*TASK TO CARRY OUT*: From the first line to the last, write out the data below exactly.
....................
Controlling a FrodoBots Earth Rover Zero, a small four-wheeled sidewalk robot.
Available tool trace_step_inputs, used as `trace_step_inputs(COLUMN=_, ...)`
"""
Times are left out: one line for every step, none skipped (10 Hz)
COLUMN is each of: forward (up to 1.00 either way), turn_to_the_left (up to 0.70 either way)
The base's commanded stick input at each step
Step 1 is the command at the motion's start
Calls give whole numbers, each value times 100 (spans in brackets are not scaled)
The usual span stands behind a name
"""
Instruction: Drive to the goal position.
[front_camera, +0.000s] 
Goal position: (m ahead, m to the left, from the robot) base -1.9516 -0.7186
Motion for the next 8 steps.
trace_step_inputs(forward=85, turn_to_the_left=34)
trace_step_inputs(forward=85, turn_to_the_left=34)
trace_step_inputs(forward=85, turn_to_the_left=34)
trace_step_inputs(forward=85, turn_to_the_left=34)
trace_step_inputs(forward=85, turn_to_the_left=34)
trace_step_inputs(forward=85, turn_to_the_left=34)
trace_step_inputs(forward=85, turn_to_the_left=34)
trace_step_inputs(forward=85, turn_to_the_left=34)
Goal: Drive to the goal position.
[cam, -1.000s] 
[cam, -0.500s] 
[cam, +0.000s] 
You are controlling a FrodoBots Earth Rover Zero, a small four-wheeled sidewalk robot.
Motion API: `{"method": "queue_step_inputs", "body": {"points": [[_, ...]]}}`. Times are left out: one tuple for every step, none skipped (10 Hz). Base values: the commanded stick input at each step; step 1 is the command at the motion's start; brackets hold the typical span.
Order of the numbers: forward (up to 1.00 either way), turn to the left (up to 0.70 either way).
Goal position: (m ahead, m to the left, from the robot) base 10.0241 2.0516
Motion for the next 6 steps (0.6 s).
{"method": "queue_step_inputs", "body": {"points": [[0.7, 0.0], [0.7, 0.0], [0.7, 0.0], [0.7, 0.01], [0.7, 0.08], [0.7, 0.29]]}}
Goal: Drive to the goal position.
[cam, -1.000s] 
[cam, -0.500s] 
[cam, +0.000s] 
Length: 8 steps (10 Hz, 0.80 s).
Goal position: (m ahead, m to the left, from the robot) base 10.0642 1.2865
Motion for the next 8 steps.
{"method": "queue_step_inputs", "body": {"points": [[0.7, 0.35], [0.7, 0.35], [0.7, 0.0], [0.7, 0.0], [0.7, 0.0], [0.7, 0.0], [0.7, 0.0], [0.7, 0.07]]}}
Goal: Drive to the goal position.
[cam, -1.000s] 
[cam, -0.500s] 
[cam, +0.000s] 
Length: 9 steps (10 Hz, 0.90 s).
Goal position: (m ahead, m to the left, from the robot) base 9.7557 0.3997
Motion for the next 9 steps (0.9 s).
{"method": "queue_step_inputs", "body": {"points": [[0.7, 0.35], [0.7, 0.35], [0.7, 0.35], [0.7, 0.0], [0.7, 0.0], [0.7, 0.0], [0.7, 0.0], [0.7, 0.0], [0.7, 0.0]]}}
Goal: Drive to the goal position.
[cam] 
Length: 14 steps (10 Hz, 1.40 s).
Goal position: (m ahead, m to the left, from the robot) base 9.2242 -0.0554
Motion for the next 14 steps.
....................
*TASK OUTPUT*:
Controlling a FrodoBots Earth Rover Zero, a small four-wheeled sidewalk robot.
Available tool trace_step_inputs, used as `trace_step_inputs(COLUMN=_, ...)`
"""
Times are left out: one line for every step, none skipped (10 Hz)
COLUMN is each of: forward (up to 1.00 either way), turn_to_the_left (up to 0.70 either way)
The base's commanded stick input at each step
Step 1 is the command at the motion's start
Calls give whole numbers, each value times 100 (spans in brackets are not scaled)
The usual span stands behind a name
"""
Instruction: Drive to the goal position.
[front_camera, +0.000s] 
Goal position: (m ahead, m to the left, from the robot) base -1.9516 -0.7186
Motion for the next 8 steps.
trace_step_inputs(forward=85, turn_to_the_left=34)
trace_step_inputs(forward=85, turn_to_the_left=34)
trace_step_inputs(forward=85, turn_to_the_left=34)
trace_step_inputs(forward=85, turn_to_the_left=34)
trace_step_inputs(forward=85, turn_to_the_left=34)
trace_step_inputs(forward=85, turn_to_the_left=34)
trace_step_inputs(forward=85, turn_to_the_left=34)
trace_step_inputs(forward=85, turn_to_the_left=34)
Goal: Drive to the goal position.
[cam, -1.000s] 
[cam, -0.500s] 
[cam, +0.000s] 
You are controlling a FrodoBots Earth Rover Zero, a small four-wheeled sidewalk robot.
Motion API: `{"method": "queue_step_inputs", "body": {"points": [[_, ...]]}}`. Times are left out: one tuple for every step, none skipped (10 Hz). Base values: the commanded stick input at each step; step 1 is the command at the motion's start; brackets hold the typical span.
Order of the numbers: forward (up to 1.00 either way), turn to the left (up to 0.70 either way).
Goal position: (m ahead, m to the left, from the robot) base 10.0241 2.0516
Motion for the next 6 steps (0.6 s).
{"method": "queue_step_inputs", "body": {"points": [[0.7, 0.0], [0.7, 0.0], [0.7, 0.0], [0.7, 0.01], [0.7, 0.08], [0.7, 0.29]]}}
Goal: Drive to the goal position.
[cam, -1.000s] 
[cam, -0.500s] 
[cam, +0.000s] 
Length: 8 steps (10 Hz, 0.80 s).
Goal position: (m ahead, m to the left, from the robot) base 10.0642 1.2865
Motion for the next 8 steps.
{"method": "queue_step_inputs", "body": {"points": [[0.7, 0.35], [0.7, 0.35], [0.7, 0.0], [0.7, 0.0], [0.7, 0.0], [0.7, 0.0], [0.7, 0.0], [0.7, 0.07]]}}
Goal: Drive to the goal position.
[cam, -1.000s] 
[cam, -0.500s] 
[cam, +0.000s] 
Length: 9 steps (10 Hz, 0.90 s).
Goal position: (m ahead, m to the left, from the robot) base 9.7557 0.3997
Motion for the next 9 steps (0.9 s).
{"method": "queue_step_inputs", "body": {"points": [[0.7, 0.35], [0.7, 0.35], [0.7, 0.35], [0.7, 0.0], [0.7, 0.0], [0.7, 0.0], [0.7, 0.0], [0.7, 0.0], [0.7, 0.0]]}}
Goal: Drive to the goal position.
[cam] 
Length: 14 steps (10 Hz, 1.40 s).
Goal position: (m ahead, m to the left, from the robot) base 9.2242 -0.0554
Motion for the next 14 steps.

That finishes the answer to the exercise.